8. Distributed Training¶

As the field of machine learning continues to accelerate at a rapid pace, it has given rise to increasingly sophisticated models. These models are characterized by a staggering quantity of parameters, the gigantic size of a training dataset, and highly sophisticated structures, which in turn place significant demands on both computing and memory resources. Consequently, the limitations of single-machine systems have become increasingly apparent, and they no longer suffice for training these large machine learning models. This necessitates the advent of distributed training systems, designed to alleviate the strain on resources.

In this chapter, we dive deep into the fundamentals, design aspects, and practical implementations of distributed machine learning systems. We commence our discussion by elucidating what distributed training systems entail, followed by an exploration of the rationale behind their design and the potential benefits they offer. Subsequently, we scrutinize the most commonly adopted methods of distributed training, encompassing data parallelism, model parallelism, and pipeline parallelism. Each of these methods can typically be implemented via one of two techniques: collective communication or parameter servers, both of which come with their unique sets of merits and drawbacks.

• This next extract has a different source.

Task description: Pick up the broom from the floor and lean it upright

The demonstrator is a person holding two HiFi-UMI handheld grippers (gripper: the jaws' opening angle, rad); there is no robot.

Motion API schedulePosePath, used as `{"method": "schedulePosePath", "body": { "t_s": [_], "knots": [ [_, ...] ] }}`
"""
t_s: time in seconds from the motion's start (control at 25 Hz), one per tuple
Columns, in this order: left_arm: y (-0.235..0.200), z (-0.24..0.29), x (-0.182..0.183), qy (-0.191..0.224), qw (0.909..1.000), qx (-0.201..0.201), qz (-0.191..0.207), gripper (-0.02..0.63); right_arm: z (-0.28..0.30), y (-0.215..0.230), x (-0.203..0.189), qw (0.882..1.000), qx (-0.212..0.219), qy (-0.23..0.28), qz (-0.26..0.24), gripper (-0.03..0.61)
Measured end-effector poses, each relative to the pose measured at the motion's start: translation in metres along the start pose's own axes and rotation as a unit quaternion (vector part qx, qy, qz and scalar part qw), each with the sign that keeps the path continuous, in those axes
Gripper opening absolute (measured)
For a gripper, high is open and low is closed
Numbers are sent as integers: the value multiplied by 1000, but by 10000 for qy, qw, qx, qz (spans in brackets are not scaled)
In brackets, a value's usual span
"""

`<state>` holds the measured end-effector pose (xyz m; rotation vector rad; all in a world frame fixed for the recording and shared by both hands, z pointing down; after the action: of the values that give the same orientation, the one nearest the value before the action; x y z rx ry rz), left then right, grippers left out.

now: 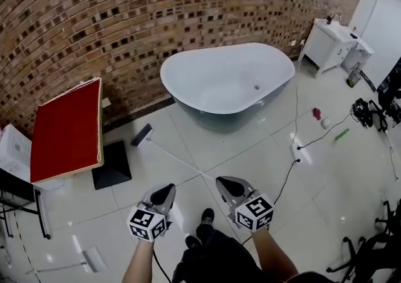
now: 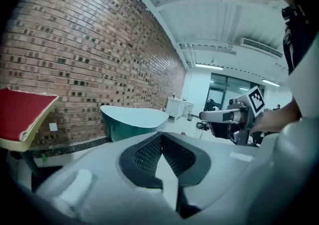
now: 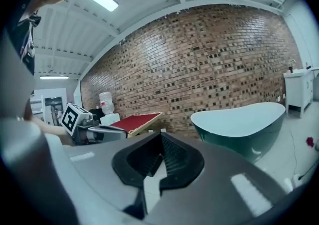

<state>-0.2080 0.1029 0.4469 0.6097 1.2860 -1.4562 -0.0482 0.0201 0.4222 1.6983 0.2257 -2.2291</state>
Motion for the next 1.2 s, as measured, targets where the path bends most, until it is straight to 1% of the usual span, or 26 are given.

The key learning objectives of this chapter are as follows:

Grasping the advantages offered by distributed training systems.
Understanding widely-used parallelism methods, namely, data parallelism, model parallelism, hybrid parallelism, and pipeline parallelism.
Comprehending the architecture of a machine learning cluster.
Understanding collective communication operators and their applications in distributed training systems.
Developing an understanding of parameter server architectures.